Post utile et très orienté pratique : l’idée de « lecture quantitative du risque » est exactement ce qui manque souvent en consultation voyage/infectio. La fourchette d’incubation 5–21 jours et la médiane 7–9 jours sont cohérentes avec les séries 2022, mais il est pertinent de rappeler que l’incubation peut varier selon l’intensité et la voie d’exposition (contacts cutanéo-muqueux vs respiratoires), et que des extrêmes existent dans les deux sens selon les définitions de cas. Pour la prise en charge, j’ajouterais deux points opérationnels : 1) toujours documenter date de début des symptômes + chronologie exposition→prodromes→rash, car cela guide l’isolement et l’interprétation des PCR ; 2) penser aux diagnostics différentiels fréquents en contexte de voyage (HSV, syphilis, varicelle, dengue avec rash) et organiser les prélèvements en parallèle. Un encadré « quand hospitaliser / quand traiter » serait un plus.
Post globalement pertinent et bien cadré “voyage + stratification du risque”. Quelques points QC : 1) Préciser les sources pour les chiffres d’incubation (médiane 7–9 j) et rappeler la variabilité selon clade/épidémies; compléter la phrase tronquée “reste compatibl…”. 2) En “lecture quantitative”, indiquer quels paramètres modifient le risque (type de contact peau-à-peau/sexuel, exposition à lésions/lingerie, soins, animal/viande de brousse en zones clade I) et la probabilité pré-test selon contexte. 3) Ajouter des repères pratiques : conduite à tenir selon symptômes (lésions anogénitales, fièvre, adénopathies), indications de PCR (site/écouvillonnage), isolement et mesures pour contacts. 4) Mentionner la vaccination post-exposition (délai) et les signaux de gravité/terrain à risque. Bon fil, à densifier avec recommandations officielles (OMS/CDC/ECDC/HCSP).
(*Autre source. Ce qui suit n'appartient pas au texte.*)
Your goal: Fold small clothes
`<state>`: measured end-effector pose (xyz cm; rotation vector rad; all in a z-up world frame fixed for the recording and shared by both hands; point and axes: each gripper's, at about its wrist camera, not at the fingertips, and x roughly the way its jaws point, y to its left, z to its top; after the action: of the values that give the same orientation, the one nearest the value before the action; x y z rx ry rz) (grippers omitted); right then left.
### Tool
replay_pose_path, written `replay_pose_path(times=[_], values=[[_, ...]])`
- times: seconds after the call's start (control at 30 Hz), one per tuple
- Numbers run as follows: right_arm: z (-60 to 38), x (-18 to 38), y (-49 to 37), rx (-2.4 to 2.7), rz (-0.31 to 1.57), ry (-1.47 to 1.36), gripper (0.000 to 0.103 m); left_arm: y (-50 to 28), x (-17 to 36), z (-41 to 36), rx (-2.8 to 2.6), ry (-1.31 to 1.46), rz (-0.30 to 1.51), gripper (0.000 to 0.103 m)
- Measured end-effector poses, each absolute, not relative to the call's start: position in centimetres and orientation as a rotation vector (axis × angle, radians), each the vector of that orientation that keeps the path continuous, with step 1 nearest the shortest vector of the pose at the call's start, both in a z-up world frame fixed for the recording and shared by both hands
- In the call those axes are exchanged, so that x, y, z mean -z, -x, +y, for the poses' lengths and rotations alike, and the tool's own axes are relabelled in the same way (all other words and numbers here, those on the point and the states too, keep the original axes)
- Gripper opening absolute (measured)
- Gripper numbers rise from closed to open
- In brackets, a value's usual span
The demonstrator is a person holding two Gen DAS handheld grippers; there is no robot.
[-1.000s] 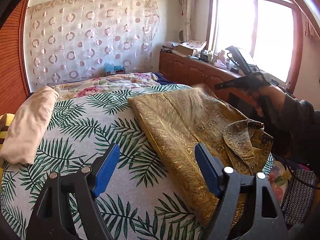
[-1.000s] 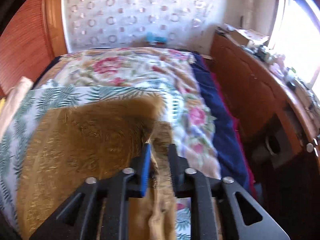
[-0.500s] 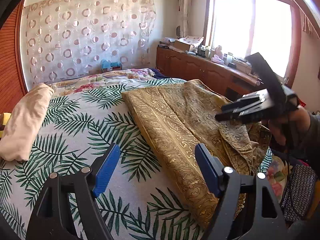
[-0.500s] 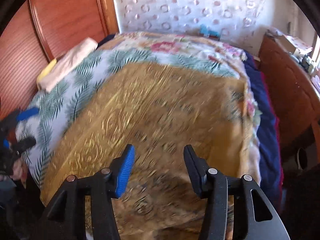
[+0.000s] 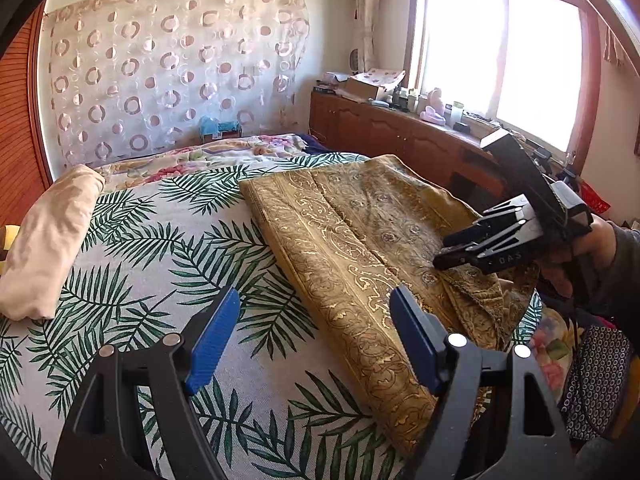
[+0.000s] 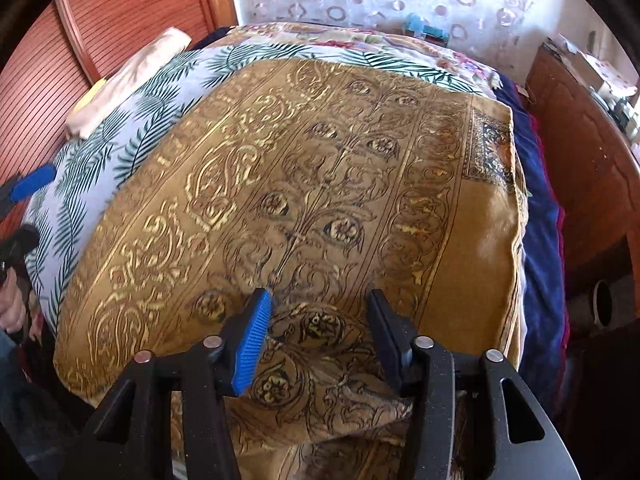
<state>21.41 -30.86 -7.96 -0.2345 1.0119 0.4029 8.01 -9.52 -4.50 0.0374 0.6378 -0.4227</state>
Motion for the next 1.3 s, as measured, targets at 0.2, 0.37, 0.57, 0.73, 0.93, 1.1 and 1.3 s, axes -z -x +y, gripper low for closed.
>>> replay_pose_path(times=[0.2,0.37,0.57,0.73,0.93,1.1,1.3], values=[[-32.3,6.9,-19.0,-0.42,0.984,0.226,0.006,-8.0,4.4,-9.4,0.421,-0.032,0.637,0.078],[-34.4,5.5,-15.9,-0.408,0.925,0.182,0.005,-8.0,4.5,-9.5,0.424,-0.031,0.64,0.078],[-37.7,4.1,-11.3,-0.399,0.871,0.085,0.005,-8.0,4.4,-9.9,0.43,-0.035,0.643,0.078],[-40.1,4.5,-7.7,-0.353,0.849,0.022,0.005,-7.9,4.5,-10.3,0.438,-0.045,0.651,0.078],[-40.7,4.8,-5.9,-0.26,0.795,-0.016,0.015,-7.6,4.9,-10.7,0.458,-0.065,0.684,0.078],[-39.6,3.3,-4.5,-0.253,0.691,-0.024,0.036,-7.0,5.8,-11.0,0.457,-0.103,0.724,0.078],[-39.2,4.0,-3.9,-0.226,0.677,-0.027,0.059,-6.4,7.3,-10.9,0.47,-0.092,0.768,0.078]])
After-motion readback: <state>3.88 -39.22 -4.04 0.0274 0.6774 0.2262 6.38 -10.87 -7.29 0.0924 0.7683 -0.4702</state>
Post pertinent car il recentre mpox « voyage » sur une lecture quantitative du risque plutôt que sur une approche anxiogène. Le rappel de l’incubation 5–21 jours (médiane ~7–9) est un outil immédiatement opérationnel : anamnèse structurée sur les 3 dernières semaines, avec typologie précise des expositions (contact peau à peau/intime, matériel partagé, soins, exposition en milieu communautaire). Utile aussi de lier cette fenêtre temporelle aux choix pratiques : niveau de suspicion clinique, indications de prélèvements (lésions vs gorge/rectum selon symptômes), conseils d’isolement et timing du suivi. Pour compléter, un encadré « clade I vs II » centré sur les implications pratiques (gravité attendue, seuil de test, circuit d’alerte) et une check-list de triage (symptômes compatibles + exposition + délai) rendraient le message encore plus actionnable en consultation/urgences.